*Exercise aim*
Match the word "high". Return each line of the data below where it appears.

(Data to use begins)

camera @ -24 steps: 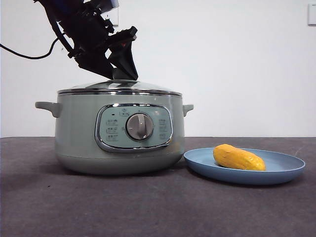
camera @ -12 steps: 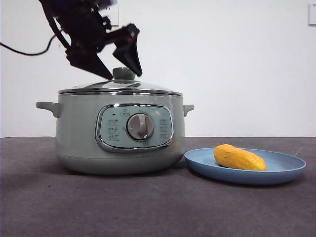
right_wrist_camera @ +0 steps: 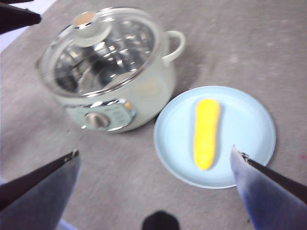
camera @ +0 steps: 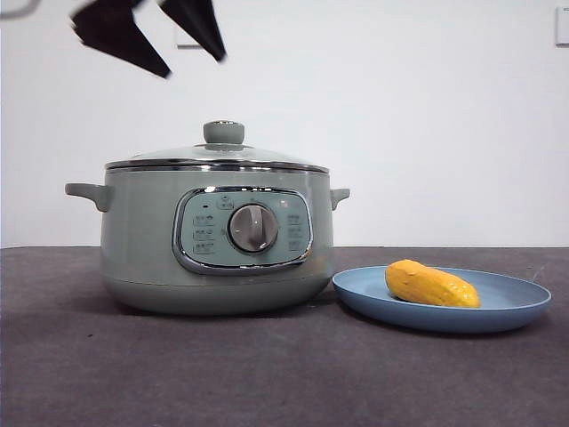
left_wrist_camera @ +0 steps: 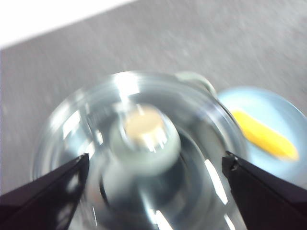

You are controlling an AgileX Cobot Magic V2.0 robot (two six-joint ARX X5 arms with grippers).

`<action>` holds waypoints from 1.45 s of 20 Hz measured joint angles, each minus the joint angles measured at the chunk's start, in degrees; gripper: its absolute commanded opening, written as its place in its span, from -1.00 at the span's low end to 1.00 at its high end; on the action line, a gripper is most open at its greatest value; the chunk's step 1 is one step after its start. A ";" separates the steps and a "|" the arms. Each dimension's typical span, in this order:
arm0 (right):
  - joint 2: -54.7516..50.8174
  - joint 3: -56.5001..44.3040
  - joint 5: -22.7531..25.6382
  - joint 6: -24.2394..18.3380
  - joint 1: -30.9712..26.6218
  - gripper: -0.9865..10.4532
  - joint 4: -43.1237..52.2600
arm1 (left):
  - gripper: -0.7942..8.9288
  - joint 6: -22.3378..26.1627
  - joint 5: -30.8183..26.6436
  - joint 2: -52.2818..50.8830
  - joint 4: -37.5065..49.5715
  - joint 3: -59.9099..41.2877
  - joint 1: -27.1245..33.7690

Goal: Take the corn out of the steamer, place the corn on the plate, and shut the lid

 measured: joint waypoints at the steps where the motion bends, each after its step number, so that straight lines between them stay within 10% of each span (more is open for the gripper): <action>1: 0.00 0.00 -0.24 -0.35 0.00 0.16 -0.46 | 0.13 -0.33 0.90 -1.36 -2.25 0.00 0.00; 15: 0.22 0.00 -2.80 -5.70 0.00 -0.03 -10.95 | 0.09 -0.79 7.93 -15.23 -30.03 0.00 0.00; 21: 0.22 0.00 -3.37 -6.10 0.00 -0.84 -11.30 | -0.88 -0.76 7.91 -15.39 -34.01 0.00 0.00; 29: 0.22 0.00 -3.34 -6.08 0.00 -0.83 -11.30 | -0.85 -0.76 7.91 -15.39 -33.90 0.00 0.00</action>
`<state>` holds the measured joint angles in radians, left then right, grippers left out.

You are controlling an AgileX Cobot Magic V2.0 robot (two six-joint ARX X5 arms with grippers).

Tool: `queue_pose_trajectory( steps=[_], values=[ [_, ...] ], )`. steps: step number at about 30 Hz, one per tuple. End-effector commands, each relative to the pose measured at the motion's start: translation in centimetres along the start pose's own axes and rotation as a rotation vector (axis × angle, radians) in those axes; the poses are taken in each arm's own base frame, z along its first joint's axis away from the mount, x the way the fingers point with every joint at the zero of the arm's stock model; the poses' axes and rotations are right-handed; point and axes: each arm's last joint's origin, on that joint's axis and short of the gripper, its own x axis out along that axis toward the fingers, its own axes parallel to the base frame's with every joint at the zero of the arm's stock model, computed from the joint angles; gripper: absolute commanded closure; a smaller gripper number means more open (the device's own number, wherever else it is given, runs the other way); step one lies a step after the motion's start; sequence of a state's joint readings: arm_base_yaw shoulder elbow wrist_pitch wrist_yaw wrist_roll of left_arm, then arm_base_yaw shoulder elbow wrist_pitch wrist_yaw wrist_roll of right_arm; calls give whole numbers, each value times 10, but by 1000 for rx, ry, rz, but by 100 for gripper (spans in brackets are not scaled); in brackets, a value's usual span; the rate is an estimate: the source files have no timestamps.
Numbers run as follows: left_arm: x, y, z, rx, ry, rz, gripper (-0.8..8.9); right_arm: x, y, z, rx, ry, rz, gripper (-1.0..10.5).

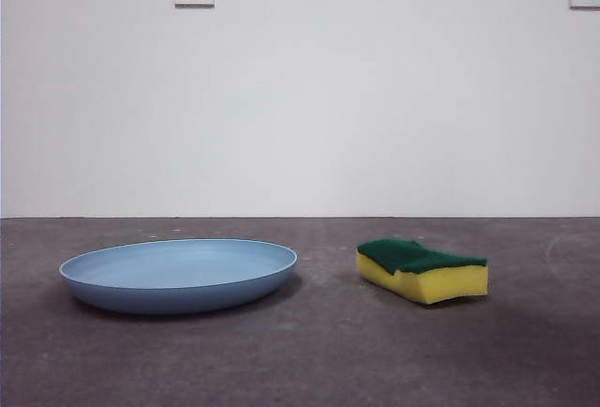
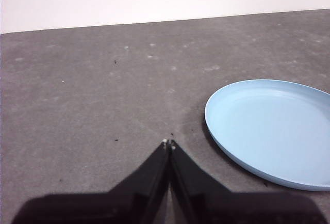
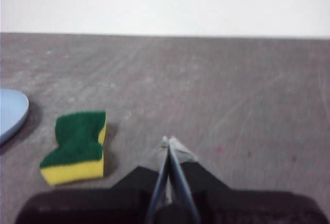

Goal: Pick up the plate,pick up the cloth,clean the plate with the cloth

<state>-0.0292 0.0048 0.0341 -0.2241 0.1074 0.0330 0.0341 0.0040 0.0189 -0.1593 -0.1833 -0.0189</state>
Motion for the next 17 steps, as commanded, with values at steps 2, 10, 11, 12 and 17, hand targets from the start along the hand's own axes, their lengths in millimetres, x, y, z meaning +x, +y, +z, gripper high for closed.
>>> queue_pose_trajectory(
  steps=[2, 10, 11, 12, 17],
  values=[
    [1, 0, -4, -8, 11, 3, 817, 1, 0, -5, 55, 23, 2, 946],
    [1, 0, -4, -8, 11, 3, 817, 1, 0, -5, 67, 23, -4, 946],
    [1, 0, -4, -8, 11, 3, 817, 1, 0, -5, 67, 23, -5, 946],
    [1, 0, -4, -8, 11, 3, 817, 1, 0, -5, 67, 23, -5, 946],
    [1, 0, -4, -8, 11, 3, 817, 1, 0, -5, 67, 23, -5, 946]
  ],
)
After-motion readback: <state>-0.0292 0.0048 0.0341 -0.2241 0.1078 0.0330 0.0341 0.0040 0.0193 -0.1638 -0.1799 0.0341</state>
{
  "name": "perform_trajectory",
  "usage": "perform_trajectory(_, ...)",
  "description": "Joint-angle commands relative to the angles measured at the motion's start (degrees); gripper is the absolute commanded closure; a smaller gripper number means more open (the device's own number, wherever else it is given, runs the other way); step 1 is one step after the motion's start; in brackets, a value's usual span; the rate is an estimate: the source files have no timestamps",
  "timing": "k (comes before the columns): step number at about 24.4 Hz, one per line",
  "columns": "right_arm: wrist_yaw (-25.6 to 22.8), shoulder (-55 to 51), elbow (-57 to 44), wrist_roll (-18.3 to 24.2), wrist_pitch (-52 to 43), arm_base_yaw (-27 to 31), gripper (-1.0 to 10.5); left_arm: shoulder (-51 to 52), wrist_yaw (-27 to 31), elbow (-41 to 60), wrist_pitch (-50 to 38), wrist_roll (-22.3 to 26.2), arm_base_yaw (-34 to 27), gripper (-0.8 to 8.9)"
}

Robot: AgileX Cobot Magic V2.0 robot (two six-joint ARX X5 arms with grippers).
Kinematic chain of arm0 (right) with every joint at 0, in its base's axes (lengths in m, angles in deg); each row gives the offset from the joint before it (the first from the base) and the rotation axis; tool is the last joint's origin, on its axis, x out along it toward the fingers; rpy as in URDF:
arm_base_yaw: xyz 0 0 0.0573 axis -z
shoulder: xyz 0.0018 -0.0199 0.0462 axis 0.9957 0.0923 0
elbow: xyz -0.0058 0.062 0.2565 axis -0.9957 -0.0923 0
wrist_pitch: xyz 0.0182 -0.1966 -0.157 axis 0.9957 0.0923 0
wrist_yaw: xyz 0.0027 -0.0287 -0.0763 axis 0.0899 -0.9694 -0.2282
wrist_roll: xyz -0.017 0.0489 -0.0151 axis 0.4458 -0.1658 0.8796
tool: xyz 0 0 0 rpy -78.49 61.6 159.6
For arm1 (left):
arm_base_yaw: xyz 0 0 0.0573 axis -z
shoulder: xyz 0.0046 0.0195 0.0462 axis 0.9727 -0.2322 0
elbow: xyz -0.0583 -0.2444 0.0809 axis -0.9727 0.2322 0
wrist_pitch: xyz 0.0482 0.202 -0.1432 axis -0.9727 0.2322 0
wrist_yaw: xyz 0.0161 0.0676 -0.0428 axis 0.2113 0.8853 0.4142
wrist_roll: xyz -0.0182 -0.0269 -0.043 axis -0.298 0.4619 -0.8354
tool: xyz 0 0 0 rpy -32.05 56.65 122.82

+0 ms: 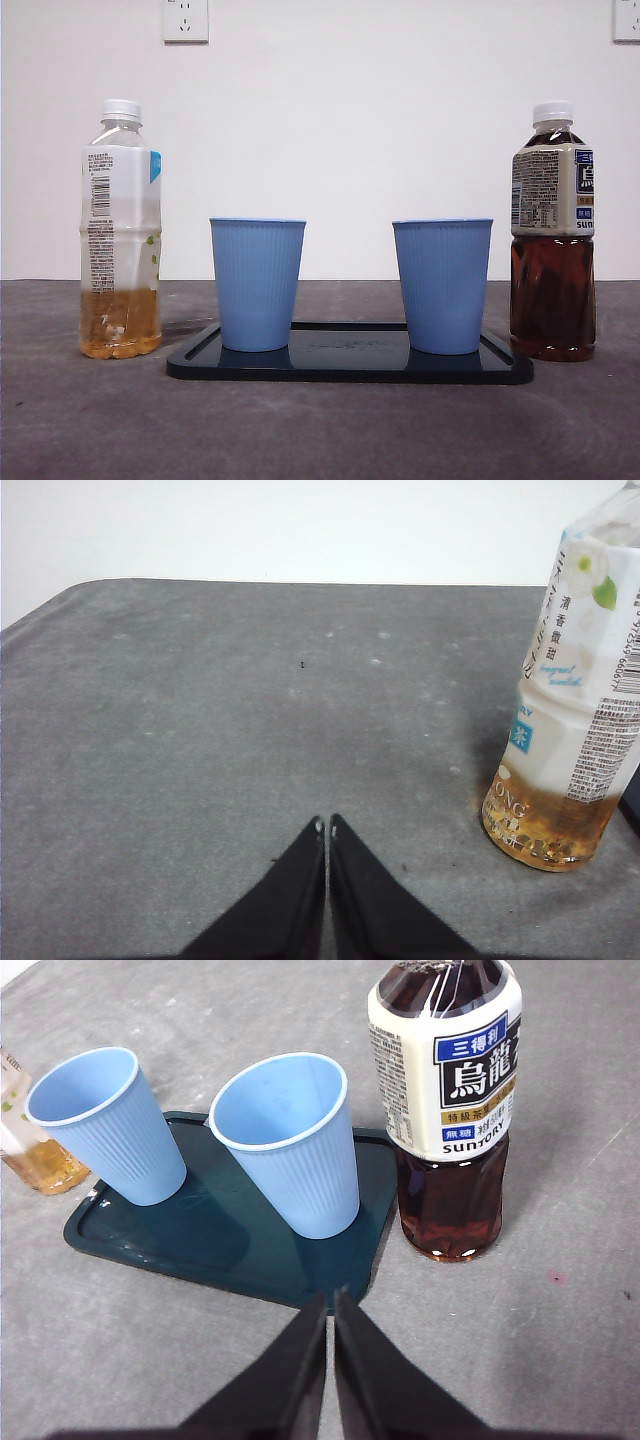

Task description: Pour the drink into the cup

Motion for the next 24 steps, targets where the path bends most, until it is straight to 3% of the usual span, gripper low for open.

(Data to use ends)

*Task solution*
`<action>` holds waypoints from 1.45 s of 20 Hz measured joint angles, each minus the joint angles measured at the chunk's start, in degrees; gripper: its absolute commanded opening, written as its place in its span, from -1.00 at the span's low end to 1.00 at its high end; on the action line, a gripper is most open at its greatest value; the chunk's step 1 is one step after its start. A ";" separates the steps and a "|" the arms. Each dimension's typical span, in this order:
Motion for the next 17 steps, as commanded, with values at steps 2, 10, 11, 12 and 17, hand targets from the start along the hand's own axes, their lengths in millimetres, x, y, z meaning +x, +y, +z, gripper high for closed.

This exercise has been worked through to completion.